Are you here looking for the meaning of Adjusted gross income? If yes, then get ready, as this simple guide will provide you with a complete understanding of Adjusted Gross Income and what it means in different situations.
Understanding Adjusted Gross Income
Adjusted Gross Income refers to the total gross income of a person after deducting certain deductions. Along with this, your adjusted gross income is also the starting point from which your taxable income is calculated, as it is also used to determine your eligibility for certain tax credits and deductions that are important for your overall tax bill and tax refund.
Also known as AGI, this term is quite important for tax-related purposes, as it is the point from which your standard or itemized deductions start, which are important for the calculation of your tax liability. With AGI, you can better understand whether you are qualifying for certain deductions or credits. The AGI is also used in other financial situations, such as whether you are eligible to apply for a property loan or you are eligible to rent an apartment.
How do people calculate AGI?
Along with knowing what is Adjusted Gross Income, one of the most important things that you need to know is the process to calculate it. The AGI calculation is rather simple.

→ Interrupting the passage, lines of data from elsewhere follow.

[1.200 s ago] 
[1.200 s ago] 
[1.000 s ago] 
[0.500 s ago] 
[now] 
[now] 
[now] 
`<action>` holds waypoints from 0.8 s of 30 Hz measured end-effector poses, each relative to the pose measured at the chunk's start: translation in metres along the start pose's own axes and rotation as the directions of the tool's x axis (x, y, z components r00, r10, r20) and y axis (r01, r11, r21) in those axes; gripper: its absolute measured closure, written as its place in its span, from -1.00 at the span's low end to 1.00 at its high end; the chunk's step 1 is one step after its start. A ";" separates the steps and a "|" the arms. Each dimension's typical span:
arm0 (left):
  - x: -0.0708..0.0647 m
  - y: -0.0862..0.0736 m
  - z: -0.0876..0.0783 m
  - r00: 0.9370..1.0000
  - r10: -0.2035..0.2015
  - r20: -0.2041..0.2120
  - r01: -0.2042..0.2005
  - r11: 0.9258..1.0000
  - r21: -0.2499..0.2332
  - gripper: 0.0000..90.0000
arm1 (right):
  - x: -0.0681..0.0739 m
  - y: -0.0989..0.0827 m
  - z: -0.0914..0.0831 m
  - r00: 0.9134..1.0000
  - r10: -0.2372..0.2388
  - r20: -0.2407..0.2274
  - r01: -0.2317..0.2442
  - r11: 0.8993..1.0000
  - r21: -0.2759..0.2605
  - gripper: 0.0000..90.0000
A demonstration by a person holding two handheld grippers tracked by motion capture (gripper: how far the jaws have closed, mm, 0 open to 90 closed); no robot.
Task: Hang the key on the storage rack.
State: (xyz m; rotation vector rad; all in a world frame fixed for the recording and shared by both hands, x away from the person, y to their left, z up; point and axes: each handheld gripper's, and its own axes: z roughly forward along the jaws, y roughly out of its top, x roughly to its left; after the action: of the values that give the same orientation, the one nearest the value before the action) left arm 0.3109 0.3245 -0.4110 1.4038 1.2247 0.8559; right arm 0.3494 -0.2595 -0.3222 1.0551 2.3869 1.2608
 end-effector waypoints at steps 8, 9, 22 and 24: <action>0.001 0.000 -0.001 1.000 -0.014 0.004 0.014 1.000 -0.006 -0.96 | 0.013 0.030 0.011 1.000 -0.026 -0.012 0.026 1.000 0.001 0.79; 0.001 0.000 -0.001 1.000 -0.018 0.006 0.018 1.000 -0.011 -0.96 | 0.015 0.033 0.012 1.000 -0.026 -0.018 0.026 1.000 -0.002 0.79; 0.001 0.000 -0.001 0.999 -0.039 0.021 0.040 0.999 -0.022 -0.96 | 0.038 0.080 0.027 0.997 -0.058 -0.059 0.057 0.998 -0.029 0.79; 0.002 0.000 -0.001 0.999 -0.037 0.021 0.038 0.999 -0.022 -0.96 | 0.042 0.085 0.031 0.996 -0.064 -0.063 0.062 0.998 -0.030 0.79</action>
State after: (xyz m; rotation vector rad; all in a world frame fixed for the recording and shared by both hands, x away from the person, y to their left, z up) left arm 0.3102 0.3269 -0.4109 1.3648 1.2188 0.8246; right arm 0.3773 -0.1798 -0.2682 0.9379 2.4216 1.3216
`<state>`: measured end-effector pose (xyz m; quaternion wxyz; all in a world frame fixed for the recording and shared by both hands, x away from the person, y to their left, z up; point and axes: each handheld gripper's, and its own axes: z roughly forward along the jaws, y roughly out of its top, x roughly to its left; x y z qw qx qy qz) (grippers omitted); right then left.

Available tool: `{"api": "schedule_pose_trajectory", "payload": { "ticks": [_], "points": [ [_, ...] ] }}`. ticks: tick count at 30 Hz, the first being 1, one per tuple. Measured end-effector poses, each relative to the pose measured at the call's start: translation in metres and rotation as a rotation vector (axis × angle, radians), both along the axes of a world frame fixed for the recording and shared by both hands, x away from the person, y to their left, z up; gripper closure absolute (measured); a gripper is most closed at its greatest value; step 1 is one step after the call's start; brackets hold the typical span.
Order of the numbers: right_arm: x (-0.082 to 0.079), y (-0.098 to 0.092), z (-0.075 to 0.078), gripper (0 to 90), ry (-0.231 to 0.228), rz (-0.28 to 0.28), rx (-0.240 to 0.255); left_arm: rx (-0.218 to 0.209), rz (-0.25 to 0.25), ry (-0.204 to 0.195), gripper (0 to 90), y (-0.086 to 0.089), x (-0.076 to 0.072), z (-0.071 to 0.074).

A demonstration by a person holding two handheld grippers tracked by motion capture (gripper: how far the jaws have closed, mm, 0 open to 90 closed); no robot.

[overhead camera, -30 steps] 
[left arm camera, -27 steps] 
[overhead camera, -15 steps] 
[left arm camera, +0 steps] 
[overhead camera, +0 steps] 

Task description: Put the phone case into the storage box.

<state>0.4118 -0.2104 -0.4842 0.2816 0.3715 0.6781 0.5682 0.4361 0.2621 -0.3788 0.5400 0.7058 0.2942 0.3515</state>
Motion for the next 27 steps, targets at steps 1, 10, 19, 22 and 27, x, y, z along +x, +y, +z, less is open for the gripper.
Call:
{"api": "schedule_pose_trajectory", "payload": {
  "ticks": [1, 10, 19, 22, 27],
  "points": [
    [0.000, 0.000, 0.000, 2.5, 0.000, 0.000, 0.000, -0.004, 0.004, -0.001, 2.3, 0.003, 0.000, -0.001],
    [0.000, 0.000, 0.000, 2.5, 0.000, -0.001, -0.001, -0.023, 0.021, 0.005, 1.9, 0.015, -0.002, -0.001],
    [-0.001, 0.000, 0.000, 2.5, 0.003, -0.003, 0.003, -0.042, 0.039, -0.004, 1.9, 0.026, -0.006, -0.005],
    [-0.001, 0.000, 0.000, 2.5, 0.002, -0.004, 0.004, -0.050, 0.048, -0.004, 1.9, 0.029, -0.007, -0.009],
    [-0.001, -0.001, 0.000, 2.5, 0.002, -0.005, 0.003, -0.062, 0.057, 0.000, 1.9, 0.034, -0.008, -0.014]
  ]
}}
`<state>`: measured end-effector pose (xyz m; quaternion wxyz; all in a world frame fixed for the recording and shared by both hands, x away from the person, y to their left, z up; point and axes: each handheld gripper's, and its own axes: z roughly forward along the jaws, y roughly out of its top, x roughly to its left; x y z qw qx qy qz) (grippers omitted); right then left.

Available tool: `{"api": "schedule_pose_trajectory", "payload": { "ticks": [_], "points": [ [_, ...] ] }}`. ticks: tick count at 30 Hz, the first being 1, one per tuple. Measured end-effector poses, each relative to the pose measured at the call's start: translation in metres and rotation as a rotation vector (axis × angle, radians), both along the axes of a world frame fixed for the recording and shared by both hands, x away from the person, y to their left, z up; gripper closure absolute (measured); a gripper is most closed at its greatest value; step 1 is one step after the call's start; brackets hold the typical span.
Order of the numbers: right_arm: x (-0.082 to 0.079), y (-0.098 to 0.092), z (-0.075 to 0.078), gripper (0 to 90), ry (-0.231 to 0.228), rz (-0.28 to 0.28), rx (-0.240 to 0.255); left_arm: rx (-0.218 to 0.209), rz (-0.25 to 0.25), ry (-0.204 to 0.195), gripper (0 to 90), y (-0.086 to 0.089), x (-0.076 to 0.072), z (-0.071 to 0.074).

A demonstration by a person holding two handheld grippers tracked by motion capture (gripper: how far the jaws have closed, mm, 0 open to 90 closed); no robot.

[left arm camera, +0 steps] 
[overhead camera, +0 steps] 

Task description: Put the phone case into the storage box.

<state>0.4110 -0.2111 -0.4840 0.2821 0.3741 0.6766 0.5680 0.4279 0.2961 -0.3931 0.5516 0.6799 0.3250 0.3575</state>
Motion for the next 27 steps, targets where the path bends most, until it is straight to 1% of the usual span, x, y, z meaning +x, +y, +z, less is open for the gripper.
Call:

The AGI is computed by the total income subject to income tax that you declare, for instance, salary, professional fee, dividend, and bank interest, less specific deductions, or “adjustments” that you are permitted to take. The reporting of your AGI occurs before you take the standard or itemized deductions, which are reported in the later sections of your tax return. This calculation determines the impact of Adjusted Gross Income on W2 tax form.
Adjustments to Income
Adjustments to income are deductions that reduce your income directly to arrive at your AGI. The different kinds of adjustments that you can deduct vary from year to year; however, there are still a few that appear consistently on the filings for taxes every year. These adjustments include:
- The entire amount of the self-employment tax you owe that is not deductible
- self-employed health insurance premiums
- alimony payments made to a former spouse (for agreements before 2019)
- contributions to certain retirement accounts (like a traditional IRA)
- student loan interest paid
- Increases in Deductions and Credits
The Impact of AGI on Deductions and Credits
A lot of the deductions and credits that the taxpayers usually take are limited by AGI. If you choose to itemize deductions, for instance, you need to reduce your medical and dental expenses by 7.5% of your AGI. Thus, it is only the amount that exceeds 7.5% of your AGI that you can claim as a deduction. So, the lower your AGI, the larger the portion of your medical and dental expenses you will be able to deduct.
It is a bit ironic since even some of your adjustments to income are limited by AGI, although those deductions are necessary to calculate your AGI. If you are able to deduct part of your tuition payments, your modified adjusted gross income (MAGI) will be the factor that determines your eligibility.